PROBLEM REQUIREMENTS
Your copy begins at the line with "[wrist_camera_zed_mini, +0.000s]" and runs through the end of the data below. Set down only those lines exactly, without pictures.

>>>>>

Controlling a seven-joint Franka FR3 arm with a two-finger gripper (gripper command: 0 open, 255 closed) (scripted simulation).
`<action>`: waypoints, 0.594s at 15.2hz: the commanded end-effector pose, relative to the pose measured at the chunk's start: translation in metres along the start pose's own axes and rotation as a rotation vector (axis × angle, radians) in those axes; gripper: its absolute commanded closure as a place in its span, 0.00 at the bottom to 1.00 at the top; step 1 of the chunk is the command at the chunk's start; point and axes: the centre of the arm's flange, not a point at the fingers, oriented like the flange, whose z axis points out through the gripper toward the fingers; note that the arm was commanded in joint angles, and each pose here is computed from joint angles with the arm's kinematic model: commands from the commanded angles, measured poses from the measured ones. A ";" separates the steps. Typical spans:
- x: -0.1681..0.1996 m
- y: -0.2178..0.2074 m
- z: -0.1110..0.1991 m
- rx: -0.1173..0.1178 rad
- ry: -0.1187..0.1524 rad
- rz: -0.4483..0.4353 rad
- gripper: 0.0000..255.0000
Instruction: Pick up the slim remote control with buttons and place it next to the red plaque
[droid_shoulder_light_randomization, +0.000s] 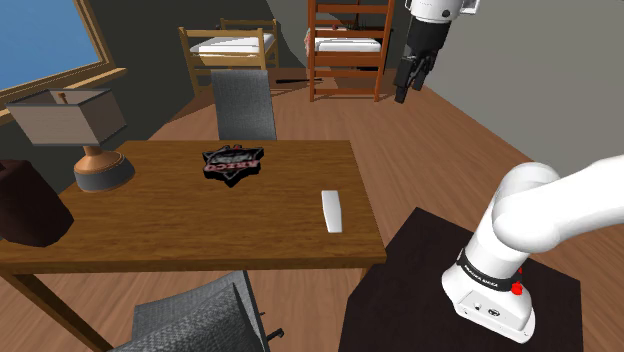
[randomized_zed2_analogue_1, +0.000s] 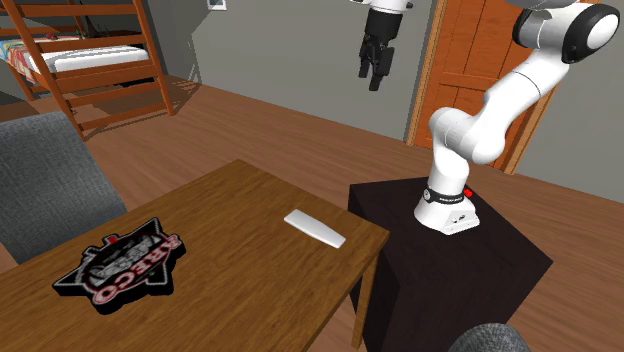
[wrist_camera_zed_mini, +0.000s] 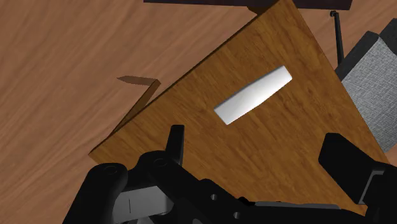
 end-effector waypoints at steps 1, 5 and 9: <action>0.000 0.000 0.000 0.000 0.000 0.000 0.00; 0.013 -0.016 0.049 0.007 -0.018 0.101 0.00; 0.026 -0.031 0.098 0.014 -0.035 0.203 0.00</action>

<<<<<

RESPONSE TO THIS TASK
[wrist_camera_zed_mini, +0.000s] 
 end-effector waypoints at steps 1, 5 and 9: <action>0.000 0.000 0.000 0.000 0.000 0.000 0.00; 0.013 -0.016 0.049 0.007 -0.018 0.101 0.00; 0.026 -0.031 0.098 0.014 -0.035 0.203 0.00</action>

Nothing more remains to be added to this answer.